Joel Saltzman, MD, an ASCO expert in gastrointestinal cancers based at Taussig Cancer Center, Cleveland Clinic, Cleveland, agreed.
This is a “super-important study for all of us in the cancer community,” Saltzman told the briefing, especially in light of the CHALLENGE trial.
That study demonstrated that a structured exercise program can actually improve overall survival for patients with early-stage colon cancer who completed surgery and adjuvant chemotherapy.
“When you couple that with how patients feel, it really begs the question: Are we as a society doing enough cancer rehabilitation?” Saltzman said. “Everyone’s familiar with cardiac rehab, but oncologic rehabilitation is really something that really should be thought about in the future.”
Among long-term colorectal cancer survivors, nearly 40% continue to experience moderate-to-severe fatigue years after treatment — a challenge that affects functional recovery, daily activity, and quality of life.

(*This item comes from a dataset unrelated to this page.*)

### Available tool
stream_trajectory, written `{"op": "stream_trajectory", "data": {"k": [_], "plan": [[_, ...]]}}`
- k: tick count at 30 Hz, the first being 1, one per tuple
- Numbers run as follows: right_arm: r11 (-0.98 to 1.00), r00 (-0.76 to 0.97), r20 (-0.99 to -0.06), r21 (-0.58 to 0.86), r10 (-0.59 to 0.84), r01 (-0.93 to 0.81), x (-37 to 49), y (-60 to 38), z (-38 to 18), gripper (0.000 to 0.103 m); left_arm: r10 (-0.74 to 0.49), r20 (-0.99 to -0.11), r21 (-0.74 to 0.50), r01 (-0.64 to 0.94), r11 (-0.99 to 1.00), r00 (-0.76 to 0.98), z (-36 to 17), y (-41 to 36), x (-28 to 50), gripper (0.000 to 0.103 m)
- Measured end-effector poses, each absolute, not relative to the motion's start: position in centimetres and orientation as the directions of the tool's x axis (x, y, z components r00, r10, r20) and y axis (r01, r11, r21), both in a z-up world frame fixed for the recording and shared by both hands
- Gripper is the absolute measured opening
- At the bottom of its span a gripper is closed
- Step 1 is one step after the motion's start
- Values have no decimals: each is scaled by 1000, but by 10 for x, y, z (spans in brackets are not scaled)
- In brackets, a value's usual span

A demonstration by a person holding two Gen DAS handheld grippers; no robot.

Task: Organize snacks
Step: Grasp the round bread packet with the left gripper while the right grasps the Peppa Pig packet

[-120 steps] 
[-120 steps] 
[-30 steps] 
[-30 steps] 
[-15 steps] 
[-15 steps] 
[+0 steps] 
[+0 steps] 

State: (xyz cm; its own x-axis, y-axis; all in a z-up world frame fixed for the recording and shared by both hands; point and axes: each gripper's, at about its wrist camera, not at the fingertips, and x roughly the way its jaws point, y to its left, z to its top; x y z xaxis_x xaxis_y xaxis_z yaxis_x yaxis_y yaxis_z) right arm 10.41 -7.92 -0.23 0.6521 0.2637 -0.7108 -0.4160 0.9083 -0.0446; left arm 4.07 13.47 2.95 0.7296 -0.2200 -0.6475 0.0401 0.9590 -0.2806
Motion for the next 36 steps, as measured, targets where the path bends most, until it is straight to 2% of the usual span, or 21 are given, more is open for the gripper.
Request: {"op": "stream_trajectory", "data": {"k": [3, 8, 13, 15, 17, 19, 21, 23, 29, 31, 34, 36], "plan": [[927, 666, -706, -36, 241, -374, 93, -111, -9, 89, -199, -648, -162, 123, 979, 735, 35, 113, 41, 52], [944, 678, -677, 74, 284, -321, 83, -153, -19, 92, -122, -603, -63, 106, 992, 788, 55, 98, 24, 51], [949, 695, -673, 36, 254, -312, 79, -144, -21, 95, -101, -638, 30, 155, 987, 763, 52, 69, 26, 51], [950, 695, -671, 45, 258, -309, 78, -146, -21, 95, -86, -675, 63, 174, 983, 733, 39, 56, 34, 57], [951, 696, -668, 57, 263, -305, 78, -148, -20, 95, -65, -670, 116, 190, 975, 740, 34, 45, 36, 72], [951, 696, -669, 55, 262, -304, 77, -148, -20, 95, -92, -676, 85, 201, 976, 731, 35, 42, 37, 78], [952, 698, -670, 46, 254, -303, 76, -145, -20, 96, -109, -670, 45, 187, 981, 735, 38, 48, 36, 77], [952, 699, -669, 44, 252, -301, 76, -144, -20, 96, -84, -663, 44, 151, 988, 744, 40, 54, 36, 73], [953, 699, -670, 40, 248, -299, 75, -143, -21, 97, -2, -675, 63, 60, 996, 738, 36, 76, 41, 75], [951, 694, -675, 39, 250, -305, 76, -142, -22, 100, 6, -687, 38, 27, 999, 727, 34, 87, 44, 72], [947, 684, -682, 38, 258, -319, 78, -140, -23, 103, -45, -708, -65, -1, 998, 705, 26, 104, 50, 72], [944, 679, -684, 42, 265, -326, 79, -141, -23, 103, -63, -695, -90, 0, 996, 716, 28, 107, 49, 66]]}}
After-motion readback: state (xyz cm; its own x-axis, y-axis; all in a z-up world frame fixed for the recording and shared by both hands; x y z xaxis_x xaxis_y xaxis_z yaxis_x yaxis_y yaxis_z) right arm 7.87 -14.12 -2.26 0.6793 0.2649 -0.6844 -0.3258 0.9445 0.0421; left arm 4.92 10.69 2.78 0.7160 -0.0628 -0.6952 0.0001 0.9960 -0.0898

“Yet,” Liu said, “our toolbox of effective interventions remains limited.”
Growing evidence supports physical activity as a nonpharmacologic approach for managing cancer-related fatigue. The mechanisms, Liu noted, may be multiple and include reductions in systemic inflammation, preserved muscle mass, better sleep quality and improvements in psychological stress.
In fact, current clinical guidelines recommend physical activity as part of survivorship care, but some key questions remain unanswered, Liu said.

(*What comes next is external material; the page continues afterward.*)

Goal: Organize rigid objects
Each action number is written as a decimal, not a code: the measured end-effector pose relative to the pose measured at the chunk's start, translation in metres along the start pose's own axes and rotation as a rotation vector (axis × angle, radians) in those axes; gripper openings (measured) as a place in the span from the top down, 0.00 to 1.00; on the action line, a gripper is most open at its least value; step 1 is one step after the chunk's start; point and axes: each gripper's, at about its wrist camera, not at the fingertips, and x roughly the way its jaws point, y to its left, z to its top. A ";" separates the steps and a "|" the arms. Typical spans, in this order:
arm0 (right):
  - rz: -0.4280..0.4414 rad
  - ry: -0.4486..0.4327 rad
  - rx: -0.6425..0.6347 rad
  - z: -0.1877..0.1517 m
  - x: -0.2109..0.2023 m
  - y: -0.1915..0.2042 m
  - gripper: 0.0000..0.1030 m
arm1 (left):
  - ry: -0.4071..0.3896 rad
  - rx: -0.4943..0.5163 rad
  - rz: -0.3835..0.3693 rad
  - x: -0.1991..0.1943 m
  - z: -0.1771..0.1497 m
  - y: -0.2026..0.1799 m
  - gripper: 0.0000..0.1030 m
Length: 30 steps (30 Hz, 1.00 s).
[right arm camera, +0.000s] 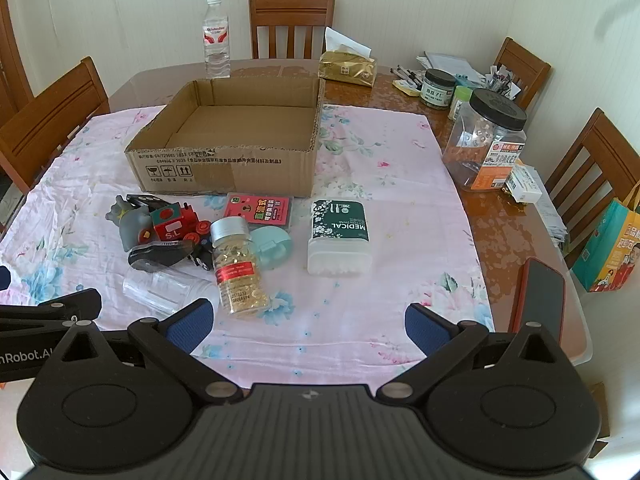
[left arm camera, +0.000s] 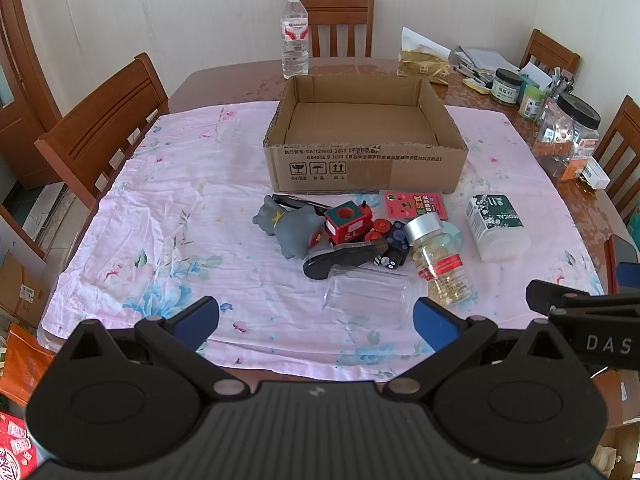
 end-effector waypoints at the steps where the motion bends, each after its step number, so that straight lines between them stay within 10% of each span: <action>1: 0.002 0.002 0.001 0.001 0.000 -0.001 0.00 | 0.000 0.000 0.000 0.000 0.000 0.000 0.01; 30: -0.011 -0.002 -0.022 0.004 0.001 -0.002 0.00 | -0.013 -0.016 -0.017 -0.004 0.006 -0.006 0.01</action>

“We still don’t fully understand when during recovery activity is most beneficial, what types of activity are best for different patients, or how these effects play out in real-world longitudinal settings, especially in colorectal cancer survivors,” she explained.
To address some of those gaps, Liu and colleagues analyzed data from 1718 patients with colorectal cancer (mean age, 67 years; 48% women) enrolled in the International ColoCare prospective cohort study. Nearly 1 in 5 had metastatic disease at diagnosis.

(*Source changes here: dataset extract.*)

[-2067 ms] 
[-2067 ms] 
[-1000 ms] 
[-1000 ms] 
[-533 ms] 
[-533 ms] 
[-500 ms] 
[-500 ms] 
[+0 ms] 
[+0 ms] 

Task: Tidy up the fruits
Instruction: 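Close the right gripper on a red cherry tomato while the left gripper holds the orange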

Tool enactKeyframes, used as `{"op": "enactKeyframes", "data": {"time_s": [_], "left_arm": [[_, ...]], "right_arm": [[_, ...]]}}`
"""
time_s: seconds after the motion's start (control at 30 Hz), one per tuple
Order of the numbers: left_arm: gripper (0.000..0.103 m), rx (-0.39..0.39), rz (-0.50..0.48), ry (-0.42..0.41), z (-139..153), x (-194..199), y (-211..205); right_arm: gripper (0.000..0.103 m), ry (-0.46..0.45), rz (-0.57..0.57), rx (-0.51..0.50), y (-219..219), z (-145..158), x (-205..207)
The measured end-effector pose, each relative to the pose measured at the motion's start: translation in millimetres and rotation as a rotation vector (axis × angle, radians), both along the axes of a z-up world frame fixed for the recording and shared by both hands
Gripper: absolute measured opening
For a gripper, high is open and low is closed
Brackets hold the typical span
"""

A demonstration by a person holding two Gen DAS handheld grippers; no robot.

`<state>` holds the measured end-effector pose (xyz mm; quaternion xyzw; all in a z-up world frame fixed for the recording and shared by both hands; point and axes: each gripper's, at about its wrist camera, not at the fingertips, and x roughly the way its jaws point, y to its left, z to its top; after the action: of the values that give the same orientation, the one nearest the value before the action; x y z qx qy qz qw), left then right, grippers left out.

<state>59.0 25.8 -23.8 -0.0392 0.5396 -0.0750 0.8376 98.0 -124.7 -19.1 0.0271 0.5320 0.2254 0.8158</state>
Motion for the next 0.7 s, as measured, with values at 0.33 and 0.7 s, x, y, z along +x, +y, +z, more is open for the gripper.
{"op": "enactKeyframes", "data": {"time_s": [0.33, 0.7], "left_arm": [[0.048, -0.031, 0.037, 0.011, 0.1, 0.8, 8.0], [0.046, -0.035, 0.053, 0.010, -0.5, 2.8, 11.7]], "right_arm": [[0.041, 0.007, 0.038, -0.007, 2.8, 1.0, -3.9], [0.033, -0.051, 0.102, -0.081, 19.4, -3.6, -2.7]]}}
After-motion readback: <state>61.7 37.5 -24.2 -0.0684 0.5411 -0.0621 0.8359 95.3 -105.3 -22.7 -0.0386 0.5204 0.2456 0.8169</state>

Physical activity was assessed at baseline and at 6, 12, and 24 months after diagnosis using a validated questionnaire. Participants’ total number of metabolic equivalent of task (MET) minutes per week — a measurement of energy spent during physical activity — were calculated for walking, moderate activities, and vigorous activities.
Total physical activity was categorized as low (fewer than 600 MET min/wk), moderate (600-3000 MET min/wk), or high (over 3000 MET min/wk).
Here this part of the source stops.